- WHAT TO WORK ON
The answer should contain only the lines running from the line with "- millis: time" to the end of the material, reproduced verbatim.

⟨

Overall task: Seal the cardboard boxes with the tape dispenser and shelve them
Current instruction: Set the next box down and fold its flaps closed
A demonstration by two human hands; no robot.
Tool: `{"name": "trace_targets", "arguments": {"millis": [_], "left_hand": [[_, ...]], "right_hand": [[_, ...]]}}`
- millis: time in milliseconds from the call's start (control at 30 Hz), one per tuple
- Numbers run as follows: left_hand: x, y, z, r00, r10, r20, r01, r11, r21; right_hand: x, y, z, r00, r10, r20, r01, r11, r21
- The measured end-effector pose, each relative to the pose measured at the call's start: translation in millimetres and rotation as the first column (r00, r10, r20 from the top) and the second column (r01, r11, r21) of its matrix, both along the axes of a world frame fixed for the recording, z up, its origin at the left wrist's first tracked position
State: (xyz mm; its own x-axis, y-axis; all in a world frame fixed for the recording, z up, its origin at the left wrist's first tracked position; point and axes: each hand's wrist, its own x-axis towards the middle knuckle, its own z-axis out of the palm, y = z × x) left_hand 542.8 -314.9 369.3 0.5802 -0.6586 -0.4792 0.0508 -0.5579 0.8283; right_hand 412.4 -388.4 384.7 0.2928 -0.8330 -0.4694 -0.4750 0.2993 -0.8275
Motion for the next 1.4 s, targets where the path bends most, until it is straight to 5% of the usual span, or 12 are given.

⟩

- SOLUTION
- millis: time in milliseconds from the call's start (control at 30 Hz), one per tuple
- Numbers run as follows: left_hand: x, y, z, r00, r10, r20, r01, r11, r21; right_hand: x, y, z, r00, r10, r20, r01, r11, r21
- The measured end-effector pose, each relative to the pose measured at the call's start: translation in millimetres and rotation as the first column (r00, r10, r20 from the top) and the second column (r01, r11, r21) of its matrix, both along the axes of a world frame fixed for the recording, z up, its origin at the left wrist's first tracked position
State: (xyz mm; its own x-axis, y-axis; all in a world frame fixed for the recording, z up, its origin at the left wrist's first tracked position; point and axes: each hand's wrist, its own x-axis towards the middle knuckle, its own z-axis out of the palm, y = z × x) left_hand 542.8 -314.9 369.3 0.5802 -0.6586 -0.4792 0.0508 -0.5579 0.8283; right_hand 412.4 -388.4 384.7 0.2928 -0.8330 -0.4694 -0.4750 0.2993 -0.8275
Motion for the next 1.4 s, targets where the path bends most, until it is straight to 5% of the usual span, or 12 are given.

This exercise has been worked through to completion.